About 90 per cent of all mortgage applications flagged for potential fraud have come from banks rather than other types of mortgage lenders, largely because banks have become better at spotting fraud attempts.
Home buyers have seen their finances squeezed by rising home prices in markets such as Toronto and Vancouver, along with several moves by Ottawa that have made it tougher to qualify for an insured mortgage.
That has put more pressure on buyers to alter their mortgage applications to get approved for a loan. "I definitely think there is this fear of a continuous rise in the cost of homes, that home ownership is starting to become out of reach," Ms. Zecevic said.

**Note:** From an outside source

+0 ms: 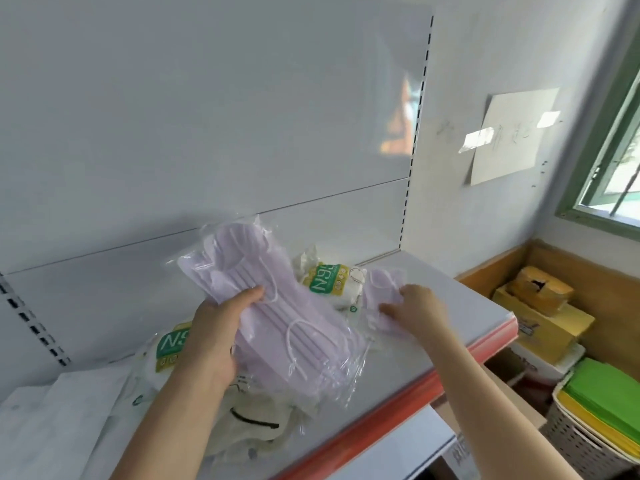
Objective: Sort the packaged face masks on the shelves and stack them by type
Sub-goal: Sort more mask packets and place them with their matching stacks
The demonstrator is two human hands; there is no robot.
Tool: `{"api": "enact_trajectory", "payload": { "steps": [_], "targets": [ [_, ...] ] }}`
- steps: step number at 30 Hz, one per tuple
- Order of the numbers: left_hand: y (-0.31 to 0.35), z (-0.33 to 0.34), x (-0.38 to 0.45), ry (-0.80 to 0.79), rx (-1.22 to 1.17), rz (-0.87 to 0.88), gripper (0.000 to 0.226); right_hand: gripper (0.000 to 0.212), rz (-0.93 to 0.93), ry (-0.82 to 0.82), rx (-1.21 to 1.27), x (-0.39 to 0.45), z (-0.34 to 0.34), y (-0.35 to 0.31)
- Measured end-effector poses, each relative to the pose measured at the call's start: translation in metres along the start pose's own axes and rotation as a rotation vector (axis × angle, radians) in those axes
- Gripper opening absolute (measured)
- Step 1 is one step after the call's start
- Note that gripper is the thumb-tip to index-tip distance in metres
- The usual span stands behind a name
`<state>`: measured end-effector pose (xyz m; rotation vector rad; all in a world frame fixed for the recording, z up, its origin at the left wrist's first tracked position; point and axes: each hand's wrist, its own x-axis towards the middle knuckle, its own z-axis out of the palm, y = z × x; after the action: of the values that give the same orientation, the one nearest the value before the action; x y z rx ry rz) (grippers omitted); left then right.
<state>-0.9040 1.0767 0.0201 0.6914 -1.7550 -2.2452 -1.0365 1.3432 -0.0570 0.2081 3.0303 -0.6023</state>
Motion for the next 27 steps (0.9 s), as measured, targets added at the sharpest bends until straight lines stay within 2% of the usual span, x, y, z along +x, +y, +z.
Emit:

In an online survey, Equifax found that 84 per cent of Canadians felt the country's housing market had become too expensive for first-time buyers, while 20 per cent of those who didn't own a home said they worried they may never be able to save enough for a down payment.
Another 13 per cent of Canadians told Equifax it was okay to tell "little white lies" on their mortgage applications, while 16 per cent considered mortgage fraud a "victimless crime." Only 8 per cent admitted to actually falsifying information on their own credit applications.
Instances of mortgage fraud were highest in the markets that are also the most attractive to foreign buyers.
That could be in part because hot markets such as Toronto and Vancouver have attracted attention from those looking to launder overseas money through Canada's housing market, or it may be that demand from foreign investors is putting pressure on local buyers to fake their mortgage applications in order to compete for a home.
"It may not be a direct link," Ms. Zecevic said. "It is a question mark, because we don't necessarily know how much foreign investment is in the [housing] market."
Roughly 67 per cent of mortgage applications flagged for fraud came from Ontario, a far larger share than from any other province, including British Columbia, which was responsible for 12 per cent of suspected mortgage fraud.
While both markets have seen home prices surge since 2013, the B.C. government's recent moves to curb foreign investment and speculation in the Metro Vancouver housing market have cooled home sales in the province and also shifted attention eastward, Ms. Zecevic said. "It's just making the Ontario market that much more attractive."